#### [WORK REQUEST]
In the listing below, locate the line containing "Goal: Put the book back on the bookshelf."; reproduce that line and all lines that follow it, unchanged.

___

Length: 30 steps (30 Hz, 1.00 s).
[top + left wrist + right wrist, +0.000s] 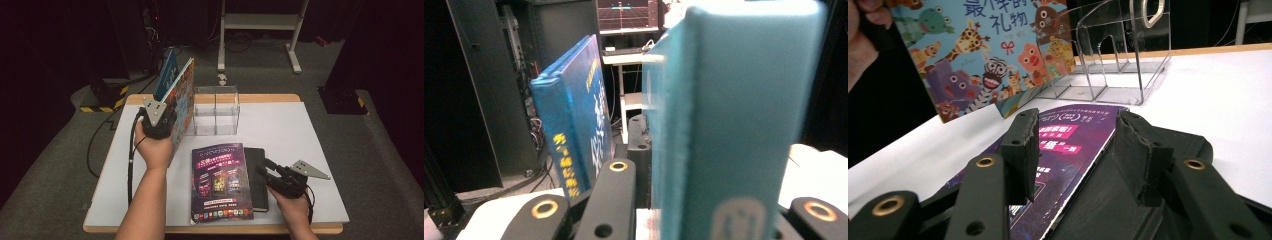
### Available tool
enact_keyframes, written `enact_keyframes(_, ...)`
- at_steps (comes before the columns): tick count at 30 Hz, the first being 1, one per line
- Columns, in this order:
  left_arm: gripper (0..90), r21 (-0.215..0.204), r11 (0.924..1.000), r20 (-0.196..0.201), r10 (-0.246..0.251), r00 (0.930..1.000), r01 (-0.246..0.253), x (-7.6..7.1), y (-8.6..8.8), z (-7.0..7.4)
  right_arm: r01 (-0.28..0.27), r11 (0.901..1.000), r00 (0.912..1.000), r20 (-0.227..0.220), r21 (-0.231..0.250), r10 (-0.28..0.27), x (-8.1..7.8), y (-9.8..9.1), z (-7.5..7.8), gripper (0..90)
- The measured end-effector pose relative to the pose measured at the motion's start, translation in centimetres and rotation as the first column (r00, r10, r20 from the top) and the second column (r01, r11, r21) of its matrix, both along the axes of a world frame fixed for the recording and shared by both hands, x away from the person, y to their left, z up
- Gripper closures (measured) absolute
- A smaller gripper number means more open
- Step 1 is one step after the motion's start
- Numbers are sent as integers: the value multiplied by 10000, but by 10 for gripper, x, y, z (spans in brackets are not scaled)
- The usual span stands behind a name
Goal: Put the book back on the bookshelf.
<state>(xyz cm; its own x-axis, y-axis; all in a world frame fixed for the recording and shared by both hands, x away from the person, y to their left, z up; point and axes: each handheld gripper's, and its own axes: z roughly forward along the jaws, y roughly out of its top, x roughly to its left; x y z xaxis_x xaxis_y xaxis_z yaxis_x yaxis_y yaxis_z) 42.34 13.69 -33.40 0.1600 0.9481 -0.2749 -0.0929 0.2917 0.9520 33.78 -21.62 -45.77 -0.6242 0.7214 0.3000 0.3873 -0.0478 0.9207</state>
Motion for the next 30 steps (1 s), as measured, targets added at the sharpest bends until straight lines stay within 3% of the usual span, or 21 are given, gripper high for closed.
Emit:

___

#### [RESULT OF THIS TASK]
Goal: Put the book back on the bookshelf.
<state>(xyz cm; its own x-axis, y-axis; all in a world frame fixed for the recording and shared by both hands, x away from the person, y to their left, z up; point and axes: each handheld gripper's, and its own axes: z roughly forward along the jaws, y roughly out of its top, x roughly to its left; x y z xaxis_x xaxis_y xaxis_z yaxis_x yaxis_y yaxis_z) 42.34 13.69 -33.40 0.1600 0.9481 -0.2749 -0.0929 0.2917 0.9520 33.78 -21.62 -45.77 -0.6242 0.7214 0.3000 0.3873 -0.0478 0.9207</state>
Motion for the next 30 steps (1 s), as measured, targets added at the sharpest bends until straight lines stay within 3% of the usual span, or 21 are given, gripper high for closed.
Emit:

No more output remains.